WHAT YOU SHOULD DO |
Every line of the material must be copied exactly, from the first to the last.

....................

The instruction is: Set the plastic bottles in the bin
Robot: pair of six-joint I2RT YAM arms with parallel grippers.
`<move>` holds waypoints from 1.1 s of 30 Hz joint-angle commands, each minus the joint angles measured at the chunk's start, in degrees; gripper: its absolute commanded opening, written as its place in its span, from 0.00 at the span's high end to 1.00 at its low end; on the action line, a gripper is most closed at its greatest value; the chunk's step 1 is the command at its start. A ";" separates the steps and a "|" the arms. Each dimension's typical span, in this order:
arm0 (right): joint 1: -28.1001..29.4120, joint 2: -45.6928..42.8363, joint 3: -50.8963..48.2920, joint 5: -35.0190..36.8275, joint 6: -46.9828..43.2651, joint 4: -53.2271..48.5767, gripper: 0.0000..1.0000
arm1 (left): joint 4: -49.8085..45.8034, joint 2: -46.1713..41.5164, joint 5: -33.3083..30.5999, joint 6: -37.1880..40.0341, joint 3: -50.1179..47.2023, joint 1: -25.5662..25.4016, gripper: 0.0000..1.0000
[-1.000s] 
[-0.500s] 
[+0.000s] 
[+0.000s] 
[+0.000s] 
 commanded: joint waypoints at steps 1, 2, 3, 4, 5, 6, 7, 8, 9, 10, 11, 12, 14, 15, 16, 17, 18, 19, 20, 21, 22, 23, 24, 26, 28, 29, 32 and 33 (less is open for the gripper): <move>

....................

EXERCISE OUTPUT |
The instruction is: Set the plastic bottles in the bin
Robot: pair of six-joint I2RT YAM arms with parallel grippers.
`<move>` holds waypoints from 1.1 s of 30 Hz joint-angle commands, each minus the joint angles measured at the chunk's start, in degrees; gripper: its absolute commanded opening, written as its place in its span, from 0.00 at the span's high end to 1.00 at its low end; on the action line, a gripper is most closed at its greatest value; the chunk's step 1 is the command at its start. A ";" separates the steps and a "|" the arms. Each dimension's typical span, in this order:
arm0 (right): joint 1: -28.1001..29.4120, joint 2: -45.6928..42.8363, joint 3: -50.8963..48.2920, joint 5: -35.0190..36.8275, joint 6: -46.9828..43.2651, joint 4: -53.2271..48.5767, gripper: 0.0000..1.0000
arm1 (left): joint 4: -49.8085..45.8034, joint 2: -46.1713..41.5164, joint 5: -33.3083..30.5999, joint 6: -37.1880..40.0341, joint 3: -50.1179..47.2023, joint 1: -25.5662..25.4016, gripper: 0.0000..1.0000
[-1.000s] 
[-0.500s] 
[+0.000s] 
[+0.000s] 
[+0.000s] 
 commanded: joint waypoints at steps 1, 2, 3, 4, 5, 6, 7, 8, 9, 10, 11, 12, 14, 15, 16, 17, 18, 19, 20, 21, 22, 23, 24, 26, 28, 29, 32 and 33 (less is open for the gripper): <move>

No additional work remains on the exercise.